10- It’s All About the Correct Voltages – For years the flooded deep cycle battery industry was stuck in the dark ages as to how to correctly charge lead acid batteries that were used in a PSOC environment. This is because industry and stationary systems require slightly different charge profiles than do PSOC use situations. Today, thanks to folks like Tom Hund (retired), of Sandia National Laboratories Photovoltaic Department, we now know that in order to correctly charge deep cycle flooded batteries we need significantly more terminal voltage during absorption than the antiquated 14.1V to 14.4V old-school guidance used to suggest.

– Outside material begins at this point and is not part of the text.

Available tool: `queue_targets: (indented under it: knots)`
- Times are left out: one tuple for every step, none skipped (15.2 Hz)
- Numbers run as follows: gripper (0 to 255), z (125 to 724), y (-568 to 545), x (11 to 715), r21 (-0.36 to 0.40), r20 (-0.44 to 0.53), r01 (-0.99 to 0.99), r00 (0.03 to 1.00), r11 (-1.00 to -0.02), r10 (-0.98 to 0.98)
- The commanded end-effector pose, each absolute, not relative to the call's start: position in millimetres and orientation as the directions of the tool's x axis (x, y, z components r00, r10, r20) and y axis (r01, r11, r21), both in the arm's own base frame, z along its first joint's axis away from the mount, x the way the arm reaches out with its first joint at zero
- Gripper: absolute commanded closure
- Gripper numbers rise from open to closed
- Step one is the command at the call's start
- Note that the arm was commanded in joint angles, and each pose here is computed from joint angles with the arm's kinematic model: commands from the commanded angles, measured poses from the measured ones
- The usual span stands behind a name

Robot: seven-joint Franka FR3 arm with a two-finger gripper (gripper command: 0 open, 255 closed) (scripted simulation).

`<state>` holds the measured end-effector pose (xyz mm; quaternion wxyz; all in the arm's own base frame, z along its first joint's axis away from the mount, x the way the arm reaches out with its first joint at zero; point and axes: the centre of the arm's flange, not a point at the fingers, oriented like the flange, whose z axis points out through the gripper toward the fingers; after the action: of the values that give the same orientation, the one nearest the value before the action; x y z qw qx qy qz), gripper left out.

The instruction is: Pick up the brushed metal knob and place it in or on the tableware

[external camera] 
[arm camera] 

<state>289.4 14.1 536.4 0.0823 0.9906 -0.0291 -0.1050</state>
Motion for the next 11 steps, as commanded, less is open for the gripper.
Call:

Sadly no-one has keyed in the majority marine charge equipment manufacturer’s about this “breakthrough” information. In their defense, we’ve only known this for 20 or so years. (grin) With a Balmar regulator you can program to your hearts content and get it right.

If you’re not charging deep-cycle flooded batteries at 14.6V (bare minimum) to 15.0V, for PSoC use (boats, RV’s or off-grid solar), they’re simply not getting properly charged. Even many AGM batteries are capable of being charged as high as 14.7V and their health is vastly improved by doing so. With all that said, use your battery manufactures recommended voltages but stick to the maximum of the safe-range not the low side. For example if your battery maker suggests an absorption setting of 14.4V to 14.8V you’ll want to be at 14.8V end of the spectrum not at the 14.4V end.

Proper Programming, It’s Your Choice

IMAGE: Pictured here is a typical automotive voltage regulator the type found on most marine engines as they ship from the factory. I busted it open and extracted all the potting material so you could see the difference. With this image it is easy to understand why an external regulator, with all the features the Balmar’s offer, can lead to better and healthier charging for deeply cycle batteries and to better protection for the hard working alternator.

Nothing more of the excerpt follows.